*Activity:*
Copy exactly the stretch of data below from the line with "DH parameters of" through the line with "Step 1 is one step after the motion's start", including both of those lines.
Top of Dataset section
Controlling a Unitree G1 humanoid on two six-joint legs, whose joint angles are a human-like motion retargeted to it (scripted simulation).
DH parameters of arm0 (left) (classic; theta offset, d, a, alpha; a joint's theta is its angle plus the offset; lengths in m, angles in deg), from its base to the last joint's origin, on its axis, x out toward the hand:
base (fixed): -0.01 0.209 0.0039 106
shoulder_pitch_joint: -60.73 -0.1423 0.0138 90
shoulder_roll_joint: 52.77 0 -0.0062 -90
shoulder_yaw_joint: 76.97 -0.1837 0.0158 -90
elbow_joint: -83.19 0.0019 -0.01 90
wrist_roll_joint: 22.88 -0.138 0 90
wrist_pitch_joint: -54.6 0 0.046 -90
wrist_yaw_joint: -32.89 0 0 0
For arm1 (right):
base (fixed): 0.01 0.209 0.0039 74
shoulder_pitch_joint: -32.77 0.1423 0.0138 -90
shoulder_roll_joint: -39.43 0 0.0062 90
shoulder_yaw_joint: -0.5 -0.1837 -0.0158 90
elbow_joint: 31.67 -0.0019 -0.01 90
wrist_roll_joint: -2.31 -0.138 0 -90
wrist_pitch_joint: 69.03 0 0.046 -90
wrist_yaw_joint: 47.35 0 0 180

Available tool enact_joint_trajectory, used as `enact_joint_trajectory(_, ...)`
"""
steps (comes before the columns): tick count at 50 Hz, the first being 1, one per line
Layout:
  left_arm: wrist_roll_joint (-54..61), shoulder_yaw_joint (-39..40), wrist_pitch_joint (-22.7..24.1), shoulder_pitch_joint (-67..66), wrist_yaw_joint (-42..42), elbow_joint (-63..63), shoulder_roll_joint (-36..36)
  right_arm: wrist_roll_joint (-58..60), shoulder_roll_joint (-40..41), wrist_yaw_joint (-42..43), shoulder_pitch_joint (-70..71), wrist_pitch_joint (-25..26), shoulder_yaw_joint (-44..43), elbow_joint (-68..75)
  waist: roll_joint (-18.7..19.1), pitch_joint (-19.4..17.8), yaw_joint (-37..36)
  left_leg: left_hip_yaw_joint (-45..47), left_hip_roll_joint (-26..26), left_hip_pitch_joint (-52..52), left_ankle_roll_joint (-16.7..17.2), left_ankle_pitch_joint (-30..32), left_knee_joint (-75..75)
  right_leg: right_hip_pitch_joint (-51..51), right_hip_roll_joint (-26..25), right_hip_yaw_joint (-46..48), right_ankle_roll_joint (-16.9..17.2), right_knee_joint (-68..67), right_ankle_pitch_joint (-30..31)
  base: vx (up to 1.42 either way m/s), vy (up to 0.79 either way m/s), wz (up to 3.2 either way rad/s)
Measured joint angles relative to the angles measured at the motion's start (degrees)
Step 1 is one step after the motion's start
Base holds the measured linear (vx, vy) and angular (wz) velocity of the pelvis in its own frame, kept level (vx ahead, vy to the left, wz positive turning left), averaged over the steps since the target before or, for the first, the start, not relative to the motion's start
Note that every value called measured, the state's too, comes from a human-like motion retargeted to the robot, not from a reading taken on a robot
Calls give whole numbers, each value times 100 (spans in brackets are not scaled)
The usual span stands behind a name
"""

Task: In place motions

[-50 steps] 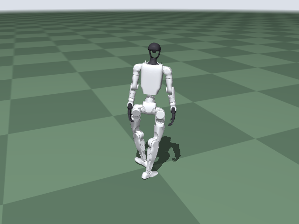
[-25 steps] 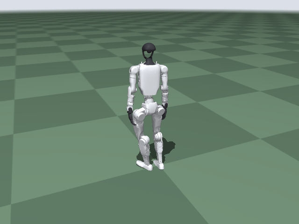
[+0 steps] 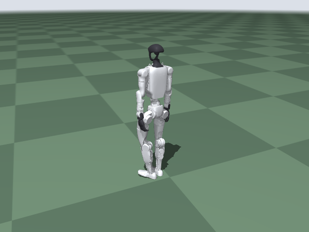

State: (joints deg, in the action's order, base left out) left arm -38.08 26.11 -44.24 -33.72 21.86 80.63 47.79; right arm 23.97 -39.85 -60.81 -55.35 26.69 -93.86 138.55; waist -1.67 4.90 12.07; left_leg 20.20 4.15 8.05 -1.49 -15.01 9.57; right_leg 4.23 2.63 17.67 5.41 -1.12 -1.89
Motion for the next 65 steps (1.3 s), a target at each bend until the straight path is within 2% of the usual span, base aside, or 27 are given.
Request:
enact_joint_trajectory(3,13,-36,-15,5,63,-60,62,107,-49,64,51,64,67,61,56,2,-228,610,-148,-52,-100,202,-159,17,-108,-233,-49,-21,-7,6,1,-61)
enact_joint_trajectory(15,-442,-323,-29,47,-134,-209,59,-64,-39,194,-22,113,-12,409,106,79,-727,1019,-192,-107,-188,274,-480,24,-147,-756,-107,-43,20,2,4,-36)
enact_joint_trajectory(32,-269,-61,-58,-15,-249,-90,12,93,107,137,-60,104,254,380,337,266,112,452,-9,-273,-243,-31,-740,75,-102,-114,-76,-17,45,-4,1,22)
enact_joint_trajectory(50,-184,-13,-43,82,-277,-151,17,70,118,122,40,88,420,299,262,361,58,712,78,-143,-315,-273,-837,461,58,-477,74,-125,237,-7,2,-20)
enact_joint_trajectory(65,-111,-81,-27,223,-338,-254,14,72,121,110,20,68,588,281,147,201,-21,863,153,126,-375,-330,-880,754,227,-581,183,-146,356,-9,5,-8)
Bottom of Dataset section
*Your response:*
DH parameters of arm0 (left) (classic; theta offset, d, a, alpha; a joint's theta is its angle plus the offset; lengths in m, angles in deg), from its base to the last joint's origin, on its axis, x out toward the hand:
base (fixed): -0.01 0.209 0.0039 106
shoulder_pitch_joint: -60.73 -0.1423 0.0138 90
shoulder_roll_joint: 52.77 0 -0.0062 -90
shoulder_yaw_joint: 76.97 -0.1837 0.0158 -90
elbow_joint: -83.19 0.0019 -0.01 90
wrist_roll_joint: 22.88 -0.138 0 90
wrist_pitch_joint: -54.6 0 0.046 -90
wrist_yaw_joint: -32.89 0 0 0
For arm1 (right):
base (fixed): 0.01 0.209 0.0039 74
shoulder_pitch_joint: -32.77 0.1423 0.0138 -90
shoulder_roll_joint: -39.43 0 0.0062 90
shoulder_yaw_joint: -0.5 -0.1837 -0.0158 90
elbow_joint: 31.67 -0.0019 -0.01 90
wrist_roll_joint: -2.31 -0.138 0 -90
wrist_pitch_joint: 69.03 0 0.046 -90
wrist_yaw_joint: 47.35 0 0 180

Available tool enact_joint_trajectory, used as `enact_joint_trajectory(_, ...)`
"""
steps (comes before the columns): tick count at 50 Hz, the first being 1, one per line
Layout:
  left_arm: wrist_roll_joint (-54..61), shoulder_yaw_joint (-39..40), wrist_pitch_joint (-22.7..24.1), shoulder_pitch_joint (-67..66), wrist_yaw_joint (-42..42), elbow_joint (-63..63), shoulder_roll_joint (-36..36)
  right_arm: wrist_roll_joint (-58..60), shoulder_roll_joint (-40..41), wrist_yaw_joint (-42..43), shoulder_pitch_joint (-70..71), wrist_pitch_joint (-25..26), shoulder_yaw_joint (-44..43), elbow_joint (-68..75)
  waist: roll_joint (-18.7..19.1), pitch_joint (-19.4..17.8), yaw_joint (-37..36)
  left_leg: left_hip_yaw_joint (-45..47), left_hip_roll_joint (-26..26), left_hip_pitch_joint (-52..52), left_ankle_roll_joint (-16.7..17.2), left_ankle_pitch_joint (-30..32), left_knee_joint (-75..75)
  right_leg: right_hip_pitch_joint (-51..51), right_hip_roll_joint (-26..25), right_hip_yaw_joint (-46..48), right_ankle_roll_joint (-16.9..17.2), right_knee_joint (-68..67), right_ankle_pitch_joint (-30..31)
  base: vx (up to 1.42 either way m/s), vy (up to 0.79 either way m/s), wz (up to 3.2 either way rad/s)
Measured joint angles relative to the angles measured at the motion's start (degrees)
Step 1 is one step after the motion's start

The exercise contains no remaining tasks.